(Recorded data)
---+---

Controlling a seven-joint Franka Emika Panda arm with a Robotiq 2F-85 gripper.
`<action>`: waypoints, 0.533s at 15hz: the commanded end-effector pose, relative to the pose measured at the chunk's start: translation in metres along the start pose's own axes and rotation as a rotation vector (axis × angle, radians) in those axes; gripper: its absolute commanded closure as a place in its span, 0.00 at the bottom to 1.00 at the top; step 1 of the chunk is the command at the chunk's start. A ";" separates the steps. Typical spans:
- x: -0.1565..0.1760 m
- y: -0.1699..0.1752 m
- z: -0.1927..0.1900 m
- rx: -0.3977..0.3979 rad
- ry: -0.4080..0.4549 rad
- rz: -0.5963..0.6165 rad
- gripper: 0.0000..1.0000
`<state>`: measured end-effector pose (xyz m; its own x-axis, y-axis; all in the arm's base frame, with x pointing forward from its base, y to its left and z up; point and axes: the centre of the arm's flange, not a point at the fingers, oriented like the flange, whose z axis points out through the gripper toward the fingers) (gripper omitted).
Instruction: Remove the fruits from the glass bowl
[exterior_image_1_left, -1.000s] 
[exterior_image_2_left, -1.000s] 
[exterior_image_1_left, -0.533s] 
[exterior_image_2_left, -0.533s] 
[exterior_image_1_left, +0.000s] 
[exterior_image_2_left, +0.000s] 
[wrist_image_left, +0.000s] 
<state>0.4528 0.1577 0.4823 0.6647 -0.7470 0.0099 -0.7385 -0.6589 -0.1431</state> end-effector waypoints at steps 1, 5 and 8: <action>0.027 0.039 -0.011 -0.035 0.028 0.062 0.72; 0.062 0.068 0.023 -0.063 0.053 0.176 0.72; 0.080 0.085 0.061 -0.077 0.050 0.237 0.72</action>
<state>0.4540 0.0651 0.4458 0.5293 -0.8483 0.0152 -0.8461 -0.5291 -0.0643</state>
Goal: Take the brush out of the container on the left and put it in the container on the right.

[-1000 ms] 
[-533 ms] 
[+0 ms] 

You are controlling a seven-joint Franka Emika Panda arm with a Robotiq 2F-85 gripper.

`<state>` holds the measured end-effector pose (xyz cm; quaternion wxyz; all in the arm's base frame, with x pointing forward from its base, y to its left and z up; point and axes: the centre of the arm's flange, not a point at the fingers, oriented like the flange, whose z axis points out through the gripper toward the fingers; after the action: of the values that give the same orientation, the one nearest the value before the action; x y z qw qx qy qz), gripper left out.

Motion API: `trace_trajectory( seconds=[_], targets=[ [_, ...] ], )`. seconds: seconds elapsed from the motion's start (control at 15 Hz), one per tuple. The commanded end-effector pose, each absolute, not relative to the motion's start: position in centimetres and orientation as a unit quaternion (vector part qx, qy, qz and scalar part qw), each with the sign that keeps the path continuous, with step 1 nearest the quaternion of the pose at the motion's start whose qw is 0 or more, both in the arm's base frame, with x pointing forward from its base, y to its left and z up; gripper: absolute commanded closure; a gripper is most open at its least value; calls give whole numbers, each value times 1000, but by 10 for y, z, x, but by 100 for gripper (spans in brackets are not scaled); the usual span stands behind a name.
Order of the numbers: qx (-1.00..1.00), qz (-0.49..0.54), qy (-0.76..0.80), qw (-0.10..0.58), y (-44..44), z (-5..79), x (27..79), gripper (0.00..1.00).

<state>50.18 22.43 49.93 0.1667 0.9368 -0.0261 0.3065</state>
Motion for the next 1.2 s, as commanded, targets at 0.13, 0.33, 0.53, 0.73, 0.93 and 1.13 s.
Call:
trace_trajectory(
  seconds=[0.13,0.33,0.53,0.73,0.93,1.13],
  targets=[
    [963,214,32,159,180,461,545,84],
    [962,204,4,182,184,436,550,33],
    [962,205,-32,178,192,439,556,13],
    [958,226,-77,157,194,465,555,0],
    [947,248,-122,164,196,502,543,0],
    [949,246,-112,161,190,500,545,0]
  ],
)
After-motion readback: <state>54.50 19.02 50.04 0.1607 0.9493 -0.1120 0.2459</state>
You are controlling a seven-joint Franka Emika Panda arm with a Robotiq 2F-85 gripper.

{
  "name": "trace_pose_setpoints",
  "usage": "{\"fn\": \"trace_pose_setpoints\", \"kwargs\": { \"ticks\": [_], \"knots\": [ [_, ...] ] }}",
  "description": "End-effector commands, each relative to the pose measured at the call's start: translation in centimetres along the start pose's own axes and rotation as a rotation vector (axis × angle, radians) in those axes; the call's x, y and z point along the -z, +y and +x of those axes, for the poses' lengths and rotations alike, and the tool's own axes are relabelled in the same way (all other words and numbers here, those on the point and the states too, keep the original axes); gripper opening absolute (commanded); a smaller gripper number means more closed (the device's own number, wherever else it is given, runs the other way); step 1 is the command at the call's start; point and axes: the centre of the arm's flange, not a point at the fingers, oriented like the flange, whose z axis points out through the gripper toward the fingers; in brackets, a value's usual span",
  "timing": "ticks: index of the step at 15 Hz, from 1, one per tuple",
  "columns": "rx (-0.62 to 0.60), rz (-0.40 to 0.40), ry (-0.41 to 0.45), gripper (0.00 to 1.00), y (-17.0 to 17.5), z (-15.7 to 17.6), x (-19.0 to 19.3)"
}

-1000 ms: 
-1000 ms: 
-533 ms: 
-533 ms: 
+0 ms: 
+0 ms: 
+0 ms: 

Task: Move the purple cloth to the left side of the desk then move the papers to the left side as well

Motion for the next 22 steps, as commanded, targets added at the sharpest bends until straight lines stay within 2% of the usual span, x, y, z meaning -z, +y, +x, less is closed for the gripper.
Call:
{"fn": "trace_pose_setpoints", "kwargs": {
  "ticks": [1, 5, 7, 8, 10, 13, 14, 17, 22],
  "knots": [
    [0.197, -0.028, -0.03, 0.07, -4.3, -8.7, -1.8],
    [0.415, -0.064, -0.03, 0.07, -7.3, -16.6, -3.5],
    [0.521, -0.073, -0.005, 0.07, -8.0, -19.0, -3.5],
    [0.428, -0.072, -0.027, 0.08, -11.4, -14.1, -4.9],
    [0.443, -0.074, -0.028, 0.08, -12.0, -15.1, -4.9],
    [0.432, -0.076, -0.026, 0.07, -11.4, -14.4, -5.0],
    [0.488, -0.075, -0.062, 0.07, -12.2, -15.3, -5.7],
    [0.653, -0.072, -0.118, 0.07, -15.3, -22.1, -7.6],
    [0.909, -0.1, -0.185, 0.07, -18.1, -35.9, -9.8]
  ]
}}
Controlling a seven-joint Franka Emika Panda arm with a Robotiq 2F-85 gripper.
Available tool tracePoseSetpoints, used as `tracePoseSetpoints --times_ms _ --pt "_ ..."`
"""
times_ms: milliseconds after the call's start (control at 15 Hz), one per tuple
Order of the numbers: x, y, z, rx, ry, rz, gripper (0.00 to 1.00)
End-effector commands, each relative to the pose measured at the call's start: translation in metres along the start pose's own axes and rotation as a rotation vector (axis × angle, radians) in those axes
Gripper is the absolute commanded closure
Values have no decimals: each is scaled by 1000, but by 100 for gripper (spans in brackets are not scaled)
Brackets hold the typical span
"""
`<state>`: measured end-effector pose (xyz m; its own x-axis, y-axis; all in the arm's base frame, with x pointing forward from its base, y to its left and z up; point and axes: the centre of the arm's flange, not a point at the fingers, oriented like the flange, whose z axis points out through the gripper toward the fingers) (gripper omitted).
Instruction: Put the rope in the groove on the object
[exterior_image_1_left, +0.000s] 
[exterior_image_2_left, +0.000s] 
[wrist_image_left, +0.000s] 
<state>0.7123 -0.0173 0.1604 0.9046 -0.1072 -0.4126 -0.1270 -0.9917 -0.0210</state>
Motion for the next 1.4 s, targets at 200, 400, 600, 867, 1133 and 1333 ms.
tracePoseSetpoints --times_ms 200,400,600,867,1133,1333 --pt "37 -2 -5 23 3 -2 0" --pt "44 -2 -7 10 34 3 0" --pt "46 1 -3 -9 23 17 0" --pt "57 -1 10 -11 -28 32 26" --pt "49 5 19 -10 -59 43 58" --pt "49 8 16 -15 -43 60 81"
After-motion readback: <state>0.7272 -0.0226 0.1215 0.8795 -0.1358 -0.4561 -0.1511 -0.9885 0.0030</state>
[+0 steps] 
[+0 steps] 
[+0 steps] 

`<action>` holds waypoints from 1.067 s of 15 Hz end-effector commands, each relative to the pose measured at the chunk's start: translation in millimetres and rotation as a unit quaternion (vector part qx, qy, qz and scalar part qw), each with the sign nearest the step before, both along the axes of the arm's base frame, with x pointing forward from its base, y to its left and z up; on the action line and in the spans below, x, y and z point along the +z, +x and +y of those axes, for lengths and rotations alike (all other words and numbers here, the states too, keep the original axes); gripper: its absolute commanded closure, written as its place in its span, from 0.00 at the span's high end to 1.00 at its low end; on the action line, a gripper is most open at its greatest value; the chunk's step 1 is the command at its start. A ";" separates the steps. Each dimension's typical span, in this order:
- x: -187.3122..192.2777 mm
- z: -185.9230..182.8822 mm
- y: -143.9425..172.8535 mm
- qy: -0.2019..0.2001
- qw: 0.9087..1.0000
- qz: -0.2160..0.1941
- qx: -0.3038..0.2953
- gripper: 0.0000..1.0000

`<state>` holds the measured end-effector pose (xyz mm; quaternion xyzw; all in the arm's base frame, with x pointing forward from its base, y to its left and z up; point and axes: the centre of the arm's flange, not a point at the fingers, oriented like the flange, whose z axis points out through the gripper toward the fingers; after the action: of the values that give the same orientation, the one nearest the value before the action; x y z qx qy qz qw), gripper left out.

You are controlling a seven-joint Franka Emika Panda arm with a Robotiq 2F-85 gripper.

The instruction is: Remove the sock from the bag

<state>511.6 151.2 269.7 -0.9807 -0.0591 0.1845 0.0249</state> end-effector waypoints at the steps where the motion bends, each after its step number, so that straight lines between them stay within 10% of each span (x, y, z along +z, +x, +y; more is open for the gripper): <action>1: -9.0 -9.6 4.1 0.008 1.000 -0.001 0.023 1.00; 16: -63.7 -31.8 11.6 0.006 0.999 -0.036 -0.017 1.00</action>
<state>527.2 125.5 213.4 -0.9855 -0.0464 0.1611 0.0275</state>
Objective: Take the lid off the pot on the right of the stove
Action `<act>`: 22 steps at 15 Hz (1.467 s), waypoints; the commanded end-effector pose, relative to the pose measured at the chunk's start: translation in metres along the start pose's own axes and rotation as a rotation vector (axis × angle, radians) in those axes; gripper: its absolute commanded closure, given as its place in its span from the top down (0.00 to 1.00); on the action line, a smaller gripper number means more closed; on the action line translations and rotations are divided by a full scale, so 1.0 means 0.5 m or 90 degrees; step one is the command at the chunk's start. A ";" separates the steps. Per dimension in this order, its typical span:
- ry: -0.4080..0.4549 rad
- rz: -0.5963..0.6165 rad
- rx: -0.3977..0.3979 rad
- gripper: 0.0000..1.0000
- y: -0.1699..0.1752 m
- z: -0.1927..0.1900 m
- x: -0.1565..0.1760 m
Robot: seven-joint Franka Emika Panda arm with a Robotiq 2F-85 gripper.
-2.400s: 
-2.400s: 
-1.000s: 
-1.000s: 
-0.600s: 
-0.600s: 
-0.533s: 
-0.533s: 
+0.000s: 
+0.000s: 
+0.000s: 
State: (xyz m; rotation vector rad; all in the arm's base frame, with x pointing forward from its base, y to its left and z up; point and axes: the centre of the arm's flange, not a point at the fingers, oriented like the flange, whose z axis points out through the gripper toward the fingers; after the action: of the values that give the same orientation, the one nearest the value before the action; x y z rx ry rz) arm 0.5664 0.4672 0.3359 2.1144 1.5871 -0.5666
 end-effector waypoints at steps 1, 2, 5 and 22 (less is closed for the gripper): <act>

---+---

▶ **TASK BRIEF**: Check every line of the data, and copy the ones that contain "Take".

▶ **TASK RESPONSE**:
Goal: Take the brush out of the container on the left and put it in the container on the right.
Objective: Take the lid off the pot on the right of the stove

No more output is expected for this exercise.